> _EXERCISE DESCRIPTION_: In the listing below, find each line that holds the string "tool" and copy it.

Segment Open

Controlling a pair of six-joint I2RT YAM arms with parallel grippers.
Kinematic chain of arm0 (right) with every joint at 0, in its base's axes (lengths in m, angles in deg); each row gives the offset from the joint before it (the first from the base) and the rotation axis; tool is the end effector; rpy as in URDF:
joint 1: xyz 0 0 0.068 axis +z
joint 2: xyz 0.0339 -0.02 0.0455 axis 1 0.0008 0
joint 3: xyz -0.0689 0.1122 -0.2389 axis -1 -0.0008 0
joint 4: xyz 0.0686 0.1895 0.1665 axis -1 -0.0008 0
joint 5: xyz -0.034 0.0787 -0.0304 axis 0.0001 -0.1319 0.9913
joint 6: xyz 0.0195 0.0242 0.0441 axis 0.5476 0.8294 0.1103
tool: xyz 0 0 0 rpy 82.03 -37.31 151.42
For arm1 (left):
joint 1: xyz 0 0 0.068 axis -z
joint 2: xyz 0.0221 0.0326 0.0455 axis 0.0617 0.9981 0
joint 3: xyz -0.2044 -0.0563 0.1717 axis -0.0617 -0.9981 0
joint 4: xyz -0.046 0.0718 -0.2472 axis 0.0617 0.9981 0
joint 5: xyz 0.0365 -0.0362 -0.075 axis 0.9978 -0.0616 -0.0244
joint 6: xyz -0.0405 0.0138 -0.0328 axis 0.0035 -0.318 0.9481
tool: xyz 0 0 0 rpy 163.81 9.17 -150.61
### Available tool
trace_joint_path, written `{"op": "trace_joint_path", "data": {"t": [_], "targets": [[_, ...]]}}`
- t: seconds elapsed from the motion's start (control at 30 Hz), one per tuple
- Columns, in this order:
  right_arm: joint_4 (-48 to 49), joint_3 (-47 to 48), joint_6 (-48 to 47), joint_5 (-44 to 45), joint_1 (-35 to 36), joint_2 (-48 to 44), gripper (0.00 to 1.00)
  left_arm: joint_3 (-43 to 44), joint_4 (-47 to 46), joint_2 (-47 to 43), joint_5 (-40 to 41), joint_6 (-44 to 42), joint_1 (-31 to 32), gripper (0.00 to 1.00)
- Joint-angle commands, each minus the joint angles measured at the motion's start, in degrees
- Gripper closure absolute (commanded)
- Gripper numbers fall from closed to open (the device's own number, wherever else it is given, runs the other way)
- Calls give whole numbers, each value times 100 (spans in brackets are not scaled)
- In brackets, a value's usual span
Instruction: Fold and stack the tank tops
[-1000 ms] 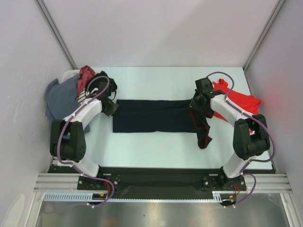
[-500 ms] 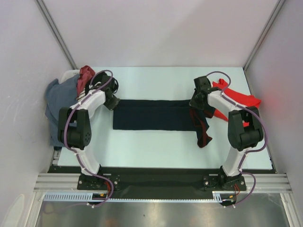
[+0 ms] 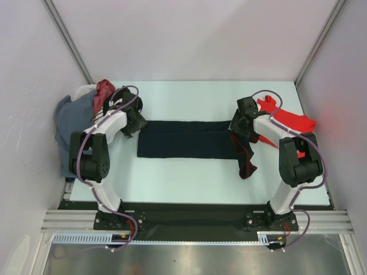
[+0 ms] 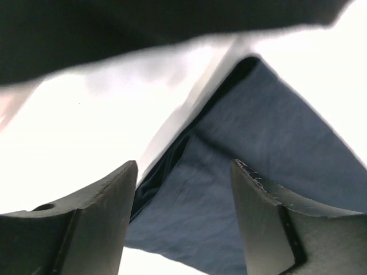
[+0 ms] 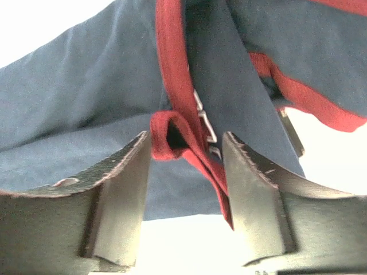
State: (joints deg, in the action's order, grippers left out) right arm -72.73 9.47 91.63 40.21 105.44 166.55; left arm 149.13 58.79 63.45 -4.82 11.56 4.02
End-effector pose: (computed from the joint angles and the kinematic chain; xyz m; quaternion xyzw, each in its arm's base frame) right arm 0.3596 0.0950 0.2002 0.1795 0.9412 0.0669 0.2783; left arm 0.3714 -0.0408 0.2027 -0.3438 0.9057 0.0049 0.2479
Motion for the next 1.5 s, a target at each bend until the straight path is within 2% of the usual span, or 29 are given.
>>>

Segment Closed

> _YOUR RESPONSE_:
Kinematic chain of arm0 (right) with every joint at 0, in its base's axes (lengths in m, angles in deg); each row gives the offset from the joint before it (the first from the base) and the rotation axis; tool is the end effector; rpy as in URDF:
tool: xyz 0 0 0 rpy 82.03 -37.31 151.42
tool: xyz 0 0 0 rpy 163.81 9.17 -150.61
### Available tool

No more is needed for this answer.